Some of the discussion prompted by the release of this paper appears to suggest that the admissions criteria adopted by these colleges are designed to result in the over-representation of students from the highest reaches of the income distribution. It certainly appears that recruitment for fencing or sailing advantages a very thin slice of the population. But I think this has the causality essentially backwards. If colleges were to start recruiting students proficient at ten-pin bowling or darts, you would quickly find these activities proliferating in private high schools and among the economic elite. Similarly, if colleges sought proficiency in Malyalam or Mende, it would not be difficult for those with ample resources to adjust.

Back in 1813, Thomas Jefferson and John Adams exchanged a series of letters on what would later come to be called metritocracy. Jefferson argued for a robust system of public education so that a “natural aristocacy” based on virtue and talents could be empowered, rather than an “artificial aristocracy founded on wealth and birth.” Adams was skeptical that one could so easily displace an entrenched elite:

Aristocracy, like Waterfowl, dives for Ages and then rises with brighter Plumage. It is a subtle Venom that diffuses itself unseen, over Oceans and Continents, and tryumphs over time… it is a Phoenix that rises again out of its own Ashes.

The findings in the paper appear to vindicate Adams.

How, then, might one move towards a fairer system? Abandoning legacy admissions and making recruited athletes go through the same selection process as other applicants (as MIT does) would certainly help. But an exclusive focus on academic credentials would create its own difficulties. Elite colleges don’t just want people who will ace their classes, they want future leaders in all manner of fields—scientists and engineers, founders of companies, celebrated authors, distinguished jurists, elected officials, civil rights pioneers, and so on. Academic records are too flat a criterion to identify potential across so broad a range of human endeavor. Furthermore, even academic credentials are resource dependent, and their proper interpretation must take this into account.

Recent work by Sandra Black, Jeffrey Denning, and Jesse Rothstein has examined the effects of the Texas ten percent policy, which guarantees admission to any state university to applicants graduating in the top decile of their high school class. The authors find that the gains to those who would not otherwise have been admitted are substantial, while the losses to those dispaced by the policy are negligible. The implication is that there may be value to considering both absolute and relative performance as criteria for admission, in a manner that is difficult (though not impossible) to game.
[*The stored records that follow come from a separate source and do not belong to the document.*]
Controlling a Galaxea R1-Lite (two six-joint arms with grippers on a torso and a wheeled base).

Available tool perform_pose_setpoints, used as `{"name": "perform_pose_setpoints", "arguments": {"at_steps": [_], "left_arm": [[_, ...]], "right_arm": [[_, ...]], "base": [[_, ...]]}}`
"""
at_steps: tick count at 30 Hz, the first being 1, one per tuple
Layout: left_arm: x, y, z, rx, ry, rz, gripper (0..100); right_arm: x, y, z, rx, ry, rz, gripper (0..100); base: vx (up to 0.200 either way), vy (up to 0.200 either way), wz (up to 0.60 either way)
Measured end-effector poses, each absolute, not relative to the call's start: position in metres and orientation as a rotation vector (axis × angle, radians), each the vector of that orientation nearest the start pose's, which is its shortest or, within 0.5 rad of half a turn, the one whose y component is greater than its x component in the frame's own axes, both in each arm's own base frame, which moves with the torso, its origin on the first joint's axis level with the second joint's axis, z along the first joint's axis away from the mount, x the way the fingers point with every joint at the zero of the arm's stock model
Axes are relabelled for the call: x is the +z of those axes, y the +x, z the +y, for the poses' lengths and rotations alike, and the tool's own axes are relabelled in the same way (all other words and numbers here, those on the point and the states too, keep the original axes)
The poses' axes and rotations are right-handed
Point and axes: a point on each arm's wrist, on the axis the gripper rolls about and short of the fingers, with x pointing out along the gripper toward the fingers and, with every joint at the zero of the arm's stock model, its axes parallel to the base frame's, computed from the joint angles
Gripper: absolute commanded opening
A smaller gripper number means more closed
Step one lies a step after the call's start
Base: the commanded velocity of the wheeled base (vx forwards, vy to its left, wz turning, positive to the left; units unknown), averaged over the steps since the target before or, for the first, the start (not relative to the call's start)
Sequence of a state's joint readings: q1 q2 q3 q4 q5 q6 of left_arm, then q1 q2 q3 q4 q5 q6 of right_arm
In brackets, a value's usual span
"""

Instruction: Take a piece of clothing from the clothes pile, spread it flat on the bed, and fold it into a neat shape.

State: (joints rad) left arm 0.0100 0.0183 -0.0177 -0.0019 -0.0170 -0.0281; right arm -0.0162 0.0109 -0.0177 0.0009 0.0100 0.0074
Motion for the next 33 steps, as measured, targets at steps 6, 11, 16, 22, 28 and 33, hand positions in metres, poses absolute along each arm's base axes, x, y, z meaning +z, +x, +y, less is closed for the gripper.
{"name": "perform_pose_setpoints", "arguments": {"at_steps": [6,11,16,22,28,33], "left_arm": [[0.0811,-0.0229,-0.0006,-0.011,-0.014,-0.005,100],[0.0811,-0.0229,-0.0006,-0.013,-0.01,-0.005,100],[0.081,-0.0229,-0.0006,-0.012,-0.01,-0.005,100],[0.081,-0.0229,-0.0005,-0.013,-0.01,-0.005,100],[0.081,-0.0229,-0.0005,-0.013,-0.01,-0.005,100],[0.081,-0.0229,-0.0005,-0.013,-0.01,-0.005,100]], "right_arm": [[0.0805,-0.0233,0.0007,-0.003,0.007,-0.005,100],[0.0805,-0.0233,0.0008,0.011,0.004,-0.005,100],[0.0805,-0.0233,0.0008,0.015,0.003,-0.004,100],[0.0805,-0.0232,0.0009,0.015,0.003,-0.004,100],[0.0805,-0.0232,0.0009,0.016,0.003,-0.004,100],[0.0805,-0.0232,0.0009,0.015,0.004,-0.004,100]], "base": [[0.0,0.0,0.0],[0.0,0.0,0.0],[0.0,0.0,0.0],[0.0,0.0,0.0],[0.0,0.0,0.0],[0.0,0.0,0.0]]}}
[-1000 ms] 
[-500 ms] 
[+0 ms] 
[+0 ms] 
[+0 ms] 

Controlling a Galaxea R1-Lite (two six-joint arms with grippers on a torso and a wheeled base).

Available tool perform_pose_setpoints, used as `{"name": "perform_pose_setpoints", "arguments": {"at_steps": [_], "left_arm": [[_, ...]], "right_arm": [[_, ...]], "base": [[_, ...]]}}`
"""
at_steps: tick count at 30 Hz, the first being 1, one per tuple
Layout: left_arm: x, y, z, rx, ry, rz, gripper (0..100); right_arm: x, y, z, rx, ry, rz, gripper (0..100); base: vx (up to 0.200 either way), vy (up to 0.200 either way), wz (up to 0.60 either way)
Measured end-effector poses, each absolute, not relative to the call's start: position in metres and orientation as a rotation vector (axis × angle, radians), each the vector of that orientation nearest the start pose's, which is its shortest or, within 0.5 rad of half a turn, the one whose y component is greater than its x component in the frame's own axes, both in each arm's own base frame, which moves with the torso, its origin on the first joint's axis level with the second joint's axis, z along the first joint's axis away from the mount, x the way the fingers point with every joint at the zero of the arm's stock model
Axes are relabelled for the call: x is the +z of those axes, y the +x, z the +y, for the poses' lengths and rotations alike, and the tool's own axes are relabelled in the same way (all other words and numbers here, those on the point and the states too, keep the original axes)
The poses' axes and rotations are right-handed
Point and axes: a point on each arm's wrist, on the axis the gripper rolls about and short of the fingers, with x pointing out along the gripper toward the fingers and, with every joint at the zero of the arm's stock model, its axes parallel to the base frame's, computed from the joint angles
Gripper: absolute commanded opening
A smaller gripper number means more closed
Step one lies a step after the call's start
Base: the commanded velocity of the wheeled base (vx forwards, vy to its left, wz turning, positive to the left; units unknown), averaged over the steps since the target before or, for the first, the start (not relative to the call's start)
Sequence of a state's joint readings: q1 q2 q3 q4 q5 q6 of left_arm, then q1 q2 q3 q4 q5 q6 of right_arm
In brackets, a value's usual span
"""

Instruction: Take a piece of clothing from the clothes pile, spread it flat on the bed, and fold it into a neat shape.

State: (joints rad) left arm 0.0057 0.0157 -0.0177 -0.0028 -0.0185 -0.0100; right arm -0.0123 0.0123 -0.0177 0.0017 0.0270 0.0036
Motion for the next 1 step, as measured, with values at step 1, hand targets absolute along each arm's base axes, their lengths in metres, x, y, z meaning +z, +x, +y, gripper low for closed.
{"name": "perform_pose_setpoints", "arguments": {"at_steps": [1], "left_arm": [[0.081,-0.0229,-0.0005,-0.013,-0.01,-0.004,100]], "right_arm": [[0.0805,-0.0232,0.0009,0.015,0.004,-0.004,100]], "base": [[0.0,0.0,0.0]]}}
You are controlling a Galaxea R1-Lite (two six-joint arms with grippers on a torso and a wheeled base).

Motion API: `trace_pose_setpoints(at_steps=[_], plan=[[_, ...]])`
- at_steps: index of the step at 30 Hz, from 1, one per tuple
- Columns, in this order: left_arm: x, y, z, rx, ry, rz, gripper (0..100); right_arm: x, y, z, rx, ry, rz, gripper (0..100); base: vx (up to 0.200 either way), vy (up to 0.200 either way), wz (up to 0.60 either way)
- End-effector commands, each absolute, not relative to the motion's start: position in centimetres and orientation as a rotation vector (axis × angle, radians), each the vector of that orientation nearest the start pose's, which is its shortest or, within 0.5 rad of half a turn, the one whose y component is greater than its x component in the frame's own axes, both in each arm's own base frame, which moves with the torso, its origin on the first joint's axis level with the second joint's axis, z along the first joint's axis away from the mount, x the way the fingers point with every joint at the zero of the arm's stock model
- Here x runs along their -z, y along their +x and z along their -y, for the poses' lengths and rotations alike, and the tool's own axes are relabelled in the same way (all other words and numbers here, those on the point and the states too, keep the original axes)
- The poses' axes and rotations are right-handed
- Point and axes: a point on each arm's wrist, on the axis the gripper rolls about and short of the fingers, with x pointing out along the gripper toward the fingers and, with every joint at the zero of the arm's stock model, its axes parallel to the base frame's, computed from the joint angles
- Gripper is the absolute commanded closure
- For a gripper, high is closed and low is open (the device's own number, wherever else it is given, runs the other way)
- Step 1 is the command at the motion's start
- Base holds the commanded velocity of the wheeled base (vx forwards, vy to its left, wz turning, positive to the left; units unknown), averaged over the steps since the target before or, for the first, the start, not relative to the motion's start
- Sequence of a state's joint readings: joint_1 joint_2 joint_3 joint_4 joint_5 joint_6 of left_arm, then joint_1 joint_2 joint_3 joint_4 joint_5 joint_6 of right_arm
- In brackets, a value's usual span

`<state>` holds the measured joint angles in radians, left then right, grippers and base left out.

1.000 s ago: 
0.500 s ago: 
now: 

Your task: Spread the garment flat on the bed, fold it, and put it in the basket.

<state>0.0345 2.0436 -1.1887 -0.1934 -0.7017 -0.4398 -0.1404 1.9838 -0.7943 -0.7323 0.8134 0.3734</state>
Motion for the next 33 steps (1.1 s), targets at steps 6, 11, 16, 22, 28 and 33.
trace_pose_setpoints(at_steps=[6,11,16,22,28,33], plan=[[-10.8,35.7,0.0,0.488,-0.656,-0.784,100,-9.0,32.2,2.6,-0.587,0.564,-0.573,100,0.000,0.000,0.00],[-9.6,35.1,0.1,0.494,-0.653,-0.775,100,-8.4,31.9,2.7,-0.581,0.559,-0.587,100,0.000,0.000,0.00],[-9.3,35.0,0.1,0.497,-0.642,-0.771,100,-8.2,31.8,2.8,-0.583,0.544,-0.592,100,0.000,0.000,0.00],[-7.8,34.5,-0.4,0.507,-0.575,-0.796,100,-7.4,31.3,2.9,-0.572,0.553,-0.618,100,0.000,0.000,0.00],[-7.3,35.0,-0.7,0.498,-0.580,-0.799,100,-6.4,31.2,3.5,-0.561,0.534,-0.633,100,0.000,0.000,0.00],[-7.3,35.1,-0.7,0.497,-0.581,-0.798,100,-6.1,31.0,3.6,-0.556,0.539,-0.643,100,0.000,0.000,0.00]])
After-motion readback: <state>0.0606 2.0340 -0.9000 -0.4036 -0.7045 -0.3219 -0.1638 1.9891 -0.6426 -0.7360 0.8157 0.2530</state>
Another possibility is the use of lotteries. Elite institutions get many more exceptionally well-qualified applicants than they could possibly accommodate, and at some point admissions officers are surely left wondering whether they should just toss a coin. Literally doing so may not be such a bad idea, and those rejected would take it much less personally. Robert Frank has pointed out that even if the role of chance in determining performance is small on the whole, it looms extremely large for those at the very high end. Making the role of good fortune explicit would result in a more honest and transparent system.

For those interested in a closer look at issues related to meritocracy, I have a forthcoming paper with Rohini Somanathan that looks at the history of the concept, identifies conditions under which monotonic and group-blind selection criteria may not maximize performance, and surveys some relevant empirical evidence (including the Texas paper mentioned above, as well as related work by Zachary Bleemer and a fascinating study by Ursina Schaede and Ville Mankki that was discussed in an earlier post).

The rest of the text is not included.